→ Task details: Give back exactly the lines from the start of the listing to the line containing "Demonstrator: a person", inclusive, and nothing beyond them.

→ The data:
──────
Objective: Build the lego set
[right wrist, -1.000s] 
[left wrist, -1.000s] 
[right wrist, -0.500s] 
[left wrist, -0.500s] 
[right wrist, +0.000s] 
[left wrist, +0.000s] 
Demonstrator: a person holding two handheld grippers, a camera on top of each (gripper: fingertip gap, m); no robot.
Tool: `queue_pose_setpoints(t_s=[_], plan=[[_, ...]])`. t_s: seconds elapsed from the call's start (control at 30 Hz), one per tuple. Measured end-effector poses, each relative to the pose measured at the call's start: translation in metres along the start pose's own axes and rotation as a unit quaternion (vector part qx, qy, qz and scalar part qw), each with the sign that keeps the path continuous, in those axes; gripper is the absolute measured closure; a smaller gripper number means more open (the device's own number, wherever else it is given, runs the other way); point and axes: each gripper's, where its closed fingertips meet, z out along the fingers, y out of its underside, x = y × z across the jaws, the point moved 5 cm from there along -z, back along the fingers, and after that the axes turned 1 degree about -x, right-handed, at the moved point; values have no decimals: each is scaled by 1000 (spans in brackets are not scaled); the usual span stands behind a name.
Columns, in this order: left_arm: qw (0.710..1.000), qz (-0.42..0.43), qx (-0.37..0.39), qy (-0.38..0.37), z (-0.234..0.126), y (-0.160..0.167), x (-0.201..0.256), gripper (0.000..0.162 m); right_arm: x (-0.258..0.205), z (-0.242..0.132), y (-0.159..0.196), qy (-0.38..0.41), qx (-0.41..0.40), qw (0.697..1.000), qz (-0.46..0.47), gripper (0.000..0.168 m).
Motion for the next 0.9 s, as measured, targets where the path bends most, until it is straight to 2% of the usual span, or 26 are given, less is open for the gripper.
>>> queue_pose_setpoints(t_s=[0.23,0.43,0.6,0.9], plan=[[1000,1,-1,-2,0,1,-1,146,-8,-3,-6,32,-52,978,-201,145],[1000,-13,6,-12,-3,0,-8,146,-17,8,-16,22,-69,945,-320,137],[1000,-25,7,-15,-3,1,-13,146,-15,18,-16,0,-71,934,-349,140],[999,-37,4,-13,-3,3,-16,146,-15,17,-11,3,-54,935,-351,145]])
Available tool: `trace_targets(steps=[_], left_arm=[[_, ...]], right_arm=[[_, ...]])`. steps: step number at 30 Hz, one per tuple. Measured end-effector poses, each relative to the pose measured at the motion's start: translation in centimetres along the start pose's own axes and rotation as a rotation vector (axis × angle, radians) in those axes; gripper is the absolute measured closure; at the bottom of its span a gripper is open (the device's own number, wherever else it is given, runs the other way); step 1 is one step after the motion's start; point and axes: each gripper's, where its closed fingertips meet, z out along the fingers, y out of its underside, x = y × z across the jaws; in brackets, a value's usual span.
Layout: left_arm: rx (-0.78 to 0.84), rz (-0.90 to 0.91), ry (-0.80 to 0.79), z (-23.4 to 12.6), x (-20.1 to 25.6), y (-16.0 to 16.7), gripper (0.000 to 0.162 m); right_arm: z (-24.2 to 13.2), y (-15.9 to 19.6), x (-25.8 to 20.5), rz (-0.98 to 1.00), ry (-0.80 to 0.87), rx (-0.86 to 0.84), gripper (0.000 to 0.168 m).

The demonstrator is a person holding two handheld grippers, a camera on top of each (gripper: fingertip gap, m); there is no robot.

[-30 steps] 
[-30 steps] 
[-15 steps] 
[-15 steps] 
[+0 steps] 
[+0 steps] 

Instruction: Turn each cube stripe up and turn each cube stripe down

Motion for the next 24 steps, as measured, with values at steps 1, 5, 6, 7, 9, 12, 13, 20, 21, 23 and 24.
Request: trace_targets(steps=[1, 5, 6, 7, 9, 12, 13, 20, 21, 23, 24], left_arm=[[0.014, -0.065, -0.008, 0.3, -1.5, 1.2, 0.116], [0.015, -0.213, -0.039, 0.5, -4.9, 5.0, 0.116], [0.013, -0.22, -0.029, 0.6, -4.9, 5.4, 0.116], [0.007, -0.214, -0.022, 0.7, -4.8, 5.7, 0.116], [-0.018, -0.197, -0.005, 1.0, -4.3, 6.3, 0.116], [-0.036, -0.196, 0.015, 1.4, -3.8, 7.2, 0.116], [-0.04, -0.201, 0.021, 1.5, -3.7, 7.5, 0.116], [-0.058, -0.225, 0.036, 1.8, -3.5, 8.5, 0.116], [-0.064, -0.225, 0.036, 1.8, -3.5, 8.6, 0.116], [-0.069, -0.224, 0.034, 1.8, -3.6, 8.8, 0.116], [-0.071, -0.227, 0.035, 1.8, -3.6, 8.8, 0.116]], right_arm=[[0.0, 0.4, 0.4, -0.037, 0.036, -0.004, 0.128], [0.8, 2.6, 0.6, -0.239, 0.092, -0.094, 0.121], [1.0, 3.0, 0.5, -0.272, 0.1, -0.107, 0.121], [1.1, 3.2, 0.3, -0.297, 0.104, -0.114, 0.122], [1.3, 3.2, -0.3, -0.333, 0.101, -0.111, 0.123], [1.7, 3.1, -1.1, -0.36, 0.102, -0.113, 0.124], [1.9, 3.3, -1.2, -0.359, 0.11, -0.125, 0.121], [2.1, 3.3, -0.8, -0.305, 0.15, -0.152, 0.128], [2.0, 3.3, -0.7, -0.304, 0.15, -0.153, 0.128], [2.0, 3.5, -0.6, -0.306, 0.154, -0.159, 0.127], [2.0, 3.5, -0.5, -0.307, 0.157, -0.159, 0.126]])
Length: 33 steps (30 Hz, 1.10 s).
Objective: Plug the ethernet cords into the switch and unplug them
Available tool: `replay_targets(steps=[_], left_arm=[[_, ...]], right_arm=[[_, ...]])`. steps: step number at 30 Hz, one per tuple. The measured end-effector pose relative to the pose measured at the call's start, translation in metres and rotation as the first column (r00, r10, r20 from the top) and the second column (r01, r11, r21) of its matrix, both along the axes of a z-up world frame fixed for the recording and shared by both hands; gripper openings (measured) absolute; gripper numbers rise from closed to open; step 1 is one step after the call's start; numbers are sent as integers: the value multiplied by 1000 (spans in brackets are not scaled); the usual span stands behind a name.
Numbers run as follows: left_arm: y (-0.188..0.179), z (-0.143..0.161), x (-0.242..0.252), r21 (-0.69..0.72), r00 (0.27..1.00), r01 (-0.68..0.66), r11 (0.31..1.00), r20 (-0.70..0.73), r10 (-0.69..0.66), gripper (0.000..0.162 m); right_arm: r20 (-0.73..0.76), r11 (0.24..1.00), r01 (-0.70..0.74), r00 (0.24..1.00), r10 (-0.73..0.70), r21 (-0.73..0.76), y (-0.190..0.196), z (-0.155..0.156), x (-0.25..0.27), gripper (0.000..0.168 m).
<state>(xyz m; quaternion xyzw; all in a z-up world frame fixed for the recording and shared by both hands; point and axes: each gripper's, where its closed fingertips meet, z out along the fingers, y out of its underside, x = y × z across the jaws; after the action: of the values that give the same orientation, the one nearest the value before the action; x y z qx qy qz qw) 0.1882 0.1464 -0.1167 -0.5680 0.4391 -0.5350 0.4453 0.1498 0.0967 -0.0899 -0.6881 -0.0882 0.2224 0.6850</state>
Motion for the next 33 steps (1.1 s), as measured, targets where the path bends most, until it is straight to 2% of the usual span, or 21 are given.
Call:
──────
→ Task result:
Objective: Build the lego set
[right wrist, -1.000s] 
[left wrist, -1.000s] 
[right wrist, -0.500s] 
[left wrist, -0.500s] 
[right wrist, +0.000s] 
[left wrist, +0.000s] 
Demonstrator: a person holding two handheld grippers, a camera on top of each (gripper: fingertip gap, m); no robot.

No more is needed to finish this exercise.